The standard adult dose of ISORDIL is: Isosorbide dinitrate: initial 5-20 mg orally 2-3 times daily, maintenance 10-40 mg orally 2-3 times daily. Sublingual: 2.5-5 mg every 15 minutes for up to 3 doses for acute angina. Extended-release: 40 mg orally once daily, increased to 80 mg once daily as tolerated.. The standard adult dose of GONITRO is: Sublingual: 0.3-0.6 mg at onset of angina, may repeat every 5 minutes up to 3 doses within 15 minutes. Prophylactic: 0.3-0.6 mg 5-10 minutes before activity. Transdermal: Apply 0.2-0.8 mg/hour patch once daily, remove at bedtime to prevent tolerance.
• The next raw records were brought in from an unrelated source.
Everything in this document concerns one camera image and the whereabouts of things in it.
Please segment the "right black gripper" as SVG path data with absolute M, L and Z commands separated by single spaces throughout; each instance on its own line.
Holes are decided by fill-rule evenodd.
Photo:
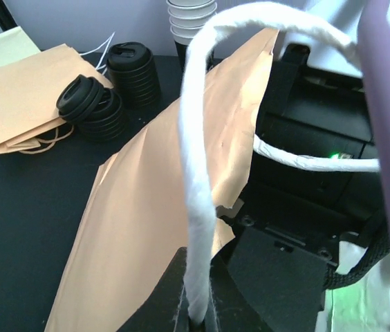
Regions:
M 252 166 L 227 218 L 235 240 L 224 258 L 232 280 L 261 318 L 258 331 L 313 331 L 327 290 L 361 280 L 390 253 L 382 210 L 366 221 L 281 190 Z

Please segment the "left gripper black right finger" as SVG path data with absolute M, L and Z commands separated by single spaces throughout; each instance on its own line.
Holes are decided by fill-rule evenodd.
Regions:
M 219 255 L 211 260 L 210 284 L 216 331 L 271 331 L 242 296 Z

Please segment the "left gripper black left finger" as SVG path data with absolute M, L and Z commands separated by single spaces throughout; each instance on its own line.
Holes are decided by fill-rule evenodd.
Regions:
M 183 291 L 186 253 L 186 247 L 177 249 L 151 295 L 118 331 L 174 331 Z

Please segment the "orange kraft paper bag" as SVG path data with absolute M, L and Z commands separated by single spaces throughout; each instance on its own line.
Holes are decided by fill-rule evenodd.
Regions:
M 338 50 L 362 71 L 379 136 L 390 228 L 390 24 L 388 1 L 368 1 L 357 39 L 320 17 L 280 3 L 256 2 L 218 13 L 189 45 L 181 97 L 137 133 L 97 173 L 46 328 L 118 331 L 151 295 L 177 249 L 186 247 L 175 329 L 187 329 L 188 299 L 216 331 L 210 284 L 219 206 L 232 206 L 248 179 L 257 108 L 220 105 L 234 63 L 261 87 L 280 31 Z

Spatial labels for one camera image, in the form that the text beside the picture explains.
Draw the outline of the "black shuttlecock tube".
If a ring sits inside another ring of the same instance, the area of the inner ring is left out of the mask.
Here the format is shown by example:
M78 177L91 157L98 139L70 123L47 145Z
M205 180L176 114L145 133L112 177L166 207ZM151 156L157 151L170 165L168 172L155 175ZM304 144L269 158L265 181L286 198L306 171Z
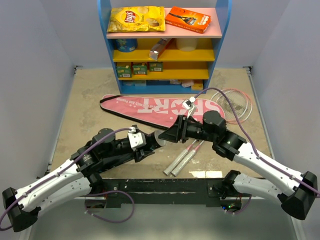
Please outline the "black shuttlecock tube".
M99 167L98 172L106 172L131 160L139 163L145 158L155 154L156 149L166 145L165 140L159 139L160 133L160 130L156 130L150 134L142 132L146 140L146 145L138 147L136 150L132 150L128 137L113 139L110 142L105 140L94 149L97 151L96 157L102 160L102 166Z

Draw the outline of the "pink racket bag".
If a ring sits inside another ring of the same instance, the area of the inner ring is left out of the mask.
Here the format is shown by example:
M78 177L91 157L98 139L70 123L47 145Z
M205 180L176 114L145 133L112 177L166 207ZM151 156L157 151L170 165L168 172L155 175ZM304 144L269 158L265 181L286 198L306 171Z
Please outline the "pink racket bag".
M143 97L106 94L99 101L100 108L110 114L146 126L166 130L179 115L188 115L183 98Z

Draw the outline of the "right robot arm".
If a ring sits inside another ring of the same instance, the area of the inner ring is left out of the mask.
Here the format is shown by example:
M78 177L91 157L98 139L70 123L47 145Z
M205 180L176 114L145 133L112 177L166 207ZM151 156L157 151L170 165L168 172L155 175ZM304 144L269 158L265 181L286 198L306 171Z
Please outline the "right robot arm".
M202 123L179 115L159 138L172 143L184 143L188 138L211 142L216 154L262 177L251 178L237 171L229 172L222 185L227 196L242 193L269 199L279 204L291 217L305 220L319 195L315 174L291 169L258 151L251 139L228 130L226 120L215 110L205 112Z

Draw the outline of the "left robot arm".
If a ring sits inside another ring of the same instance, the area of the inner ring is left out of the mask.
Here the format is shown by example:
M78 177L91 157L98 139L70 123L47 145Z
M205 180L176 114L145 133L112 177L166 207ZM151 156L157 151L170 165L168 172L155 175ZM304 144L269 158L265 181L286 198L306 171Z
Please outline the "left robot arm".
M2 192L9 229L21 232L32 226L47 210L77 197L99 196L106 187L101 173L131 160L136 163L165 146L160 130L145 133L136 125L122 128L127 136L116 138L117 130L103 128L62 165L25 187Z

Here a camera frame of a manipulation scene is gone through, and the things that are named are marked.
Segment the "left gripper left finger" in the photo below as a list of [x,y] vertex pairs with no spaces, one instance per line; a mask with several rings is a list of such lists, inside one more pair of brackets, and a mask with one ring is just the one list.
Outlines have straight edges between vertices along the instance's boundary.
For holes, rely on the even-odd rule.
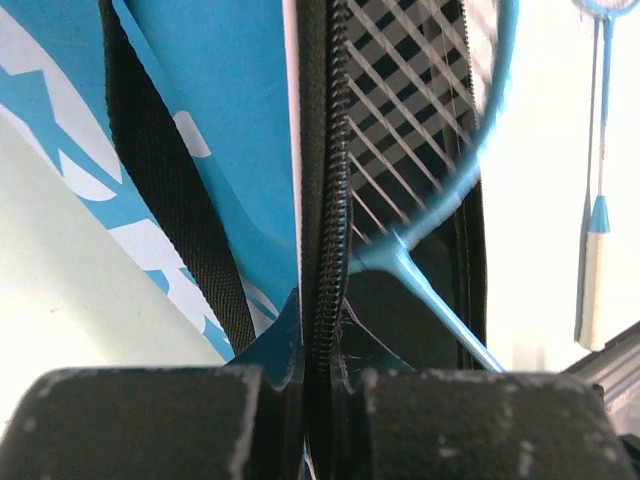
[[300,479],[299,299],[222,367],[40,376],[1,443],[5,479]]

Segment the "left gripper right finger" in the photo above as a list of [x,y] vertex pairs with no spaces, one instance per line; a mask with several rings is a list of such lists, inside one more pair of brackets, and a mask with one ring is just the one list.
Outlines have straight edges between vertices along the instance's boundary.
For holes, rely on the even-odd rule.
[[564,374],[413,371],[344,315],[335,479],[631,479],[595,390]]

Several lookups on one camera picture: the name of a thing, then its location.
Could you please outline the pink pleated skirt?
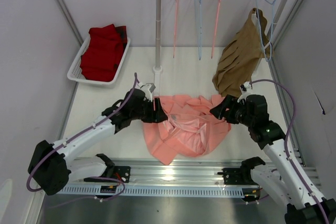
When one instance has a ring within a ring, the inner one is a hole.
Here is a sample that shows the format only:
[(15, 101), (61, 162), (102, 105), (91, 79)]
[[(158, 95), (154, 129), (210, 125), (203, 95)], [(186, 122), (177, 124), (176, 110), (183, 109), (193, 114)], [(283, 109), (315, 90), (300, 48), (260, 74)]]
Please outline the pink pleated skirt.
[(229, 123), (210, 113), (223, 100), (219, 94), (210, 99), (186, 94), (161, 96), (167, 120), (143, 123), (149, 153), (164, 165), (170, 164), (176, 155), (193, 158), (211, 153), (231, 130)]

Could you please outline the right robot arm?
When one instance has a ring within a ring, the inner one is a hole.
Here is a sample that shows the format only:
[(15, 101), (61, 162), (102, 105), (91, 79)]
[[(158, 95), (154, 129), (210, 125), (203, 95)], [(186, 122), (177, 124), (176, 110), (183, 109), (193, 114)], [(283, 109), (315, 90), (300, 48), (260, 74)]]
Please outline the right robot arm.
[(210, 113), (230, 124), (243, 124), (251, 139), (270, 158), (275, 171), (259, 157), (241, 163), (240, 179), (256, 183), (285, 211), (286, 223), (333, 223), (335, 200), (326, 199), (292, 156), (281, 127), (270, 120), (268, 105), (262, 95), (243, 99), (228, 95)]

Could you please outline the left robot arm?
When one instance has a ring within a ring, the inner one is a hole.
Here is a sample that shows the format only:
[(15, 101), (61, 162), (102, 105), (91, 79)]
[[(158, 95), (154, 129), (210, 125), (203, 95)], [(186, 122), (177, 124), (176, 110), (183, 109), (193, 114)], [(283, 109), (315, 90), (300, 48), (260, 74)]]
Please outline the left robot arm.
[(158, 124), (167, 120), (159, 98), (150, 100), (144, 91), (132, 89), (124, 99), (116, 101), (90, 126), (79, 133), (53, 143), (39, 142), (31, 158), (26, 187), (44, 191), (48, 196), (61, 191), (69, 182), (108, 182), (116, 180), (114, 162), (100, 153), (87, 161), (77, 160), (80, 154), (96, 143), (130, 126), (132, 121)]

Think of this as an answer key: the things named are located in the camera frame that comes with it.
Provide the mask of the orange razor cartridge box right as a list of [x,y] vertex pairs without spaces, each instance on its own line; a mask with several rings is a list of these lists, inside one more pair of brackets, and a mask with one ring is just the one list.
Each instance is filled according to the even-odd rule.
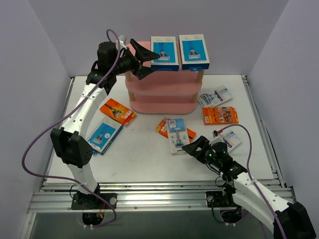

Intravenous: Start at 5 mcg/min, titrate by 5-20 mcg/min every 3-5 minutes based on hemodynamic response; usual range 10-200 mcg/min.. Dosing should always be individualized based on indication, renal and hepatic function, age, and other patient factors.

4. Can you take ISORDIL and GONITRO together?

No direct drug-drug interaction has been formally documented between ISORDIL and GONITRO in current clinical databases. However, individual patient risk factors including other medications, organ function, and comorbidities should always be evaluated by a qualified healthcare provider.

5. Are ISORDIL and GONITRO safe during pregnancy?

The maternal-fetal safety profiles differ. ISORDIL is classified as Category C. Isosorbide dinitrate (ISORDIL) is an organic nitrate vasodilator. Animal studies have not demonstrated teratogenic effects, but adequate human studies in pregnant women are lacking. GONITRO is classified as Category C. FDA Pregnancy Category C. First trimester: no increased risk of major malformations in human studies; animal studies show fetal toxicity at high doses. Second/third trimesters: ris. Always consult a maternal-fetal medicine specialist before taking either drug during pregnancy or lactation.